Welcome to the Reader's Digest version of my adventures traveling and living abroad the past 2 years.

"Seven Links" is actually a project whereby travel bloggers nominate each other to produce links back to the posts they've written earlier, good posts that may have gotten overlooked in all the webbage that daily litters the Internet.

I'm thankful to Sally from Unbrave Girl (http://www.unbravegirl.com/)  and Brooke from Brooke vs. the World (http://brookevstheworld.com/) for nominating me for this project. And I have to say it's kinda awesome to be nominated not by one but two bloggers who I admire for consistently producing high-quality writing on their own blogs.

My Seven Links

1. My Most Beautiful Post

The reasons why I'm afraid to travel and why I travel regardless. This is my most honest post. That's what makes it beautiful, at least to me.

http://odysseusdrifts.blogspot.com/2011/05/are-you-afraid-to-travel.html


2. My Most Popular Post

My top post at the moment goes to the time I visited the Taj Mahal without wearing any pants. (I like to phrase it that way -- "the time I visited" -- like it's something that happened long, long ago and not, umm, in January 2011.) Of course, the success of this post should surprise no one, seeing as how it draws in the two audience groups: the Taj Mahal enthusiasts and the partial nudists.

It wasn't until an online Twitter exchange with Sally came up that I realized exactly how many times I've forgotten to wear pants in the past two years: 4 and 1/2 times.

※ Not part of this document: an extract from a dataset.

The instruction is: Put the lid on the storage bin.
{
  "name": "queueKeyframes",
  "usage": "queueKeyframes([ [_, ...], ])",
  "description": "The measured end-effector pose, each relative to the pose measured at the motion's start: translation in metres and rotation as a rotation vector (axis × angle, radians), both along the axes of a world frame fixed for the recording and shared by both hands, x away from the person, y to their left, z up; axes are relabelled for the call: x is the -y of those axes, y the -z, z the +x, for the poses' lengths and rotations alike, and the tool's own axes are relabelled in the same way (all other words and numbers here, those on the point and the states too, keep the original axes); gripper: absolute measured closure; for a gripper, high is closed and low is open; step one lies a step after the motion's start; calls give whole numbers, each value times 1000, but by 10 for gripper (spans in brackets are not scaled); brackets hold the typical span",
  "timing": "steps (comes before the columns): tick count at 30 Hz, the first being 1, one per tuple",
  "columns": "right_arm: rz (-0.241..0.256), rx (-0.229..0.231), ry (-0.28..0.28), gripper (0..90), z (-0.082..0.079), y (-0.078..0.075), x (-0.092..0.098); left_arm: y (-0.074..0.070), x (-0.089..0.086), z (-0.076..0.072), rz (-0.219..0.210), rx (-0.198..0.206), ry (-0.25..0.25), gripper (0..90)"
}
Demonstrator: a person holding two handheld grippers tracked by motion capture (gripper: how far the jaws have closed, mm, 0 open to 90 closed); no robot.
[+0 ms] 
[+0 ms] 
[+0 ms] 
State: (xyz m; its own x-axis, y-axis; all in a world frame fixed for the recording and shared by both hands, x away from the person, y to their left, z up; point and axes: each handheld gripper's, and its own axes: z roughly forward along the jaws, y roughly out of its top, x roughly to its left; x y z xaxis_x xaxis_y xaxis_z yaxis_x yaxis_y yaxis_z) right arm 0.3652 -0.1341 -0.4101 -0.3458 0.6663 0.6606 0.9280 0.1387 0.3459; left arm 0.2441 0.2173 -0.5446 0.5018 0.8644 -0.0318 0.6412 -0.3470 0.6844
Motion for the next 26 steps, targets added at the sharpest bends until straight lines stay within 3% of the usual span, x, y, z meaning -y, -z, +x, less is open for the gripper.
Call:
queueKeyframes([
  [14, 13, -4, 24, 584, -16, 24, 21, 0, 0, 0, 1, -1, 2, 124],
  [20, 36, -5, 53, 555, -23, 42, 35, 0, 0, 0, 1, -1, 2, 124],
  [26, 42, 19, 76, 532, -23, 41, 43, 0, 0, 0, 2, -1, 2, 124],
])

In all fairness, three of these times were wearing the same "shirt dress" from H&M that actually proved to just be a long shirt, as I noticed after finally perusing the H&M catalog; the time when I absent-mindedly pulled on a pair of woolen long-johns and wandered down my apartment building's main hallway before realizing I'd forgotten to put a skirt on top of them (which only gets 1/2 points since I didn't actually exit the building); and finally, this -- touring the Taj Mahal without pants:

http://odysseusdrifts.blogspot.com/2011/03/pantsless-at-taj-mahal.html


Mermaids don't wear pants, either.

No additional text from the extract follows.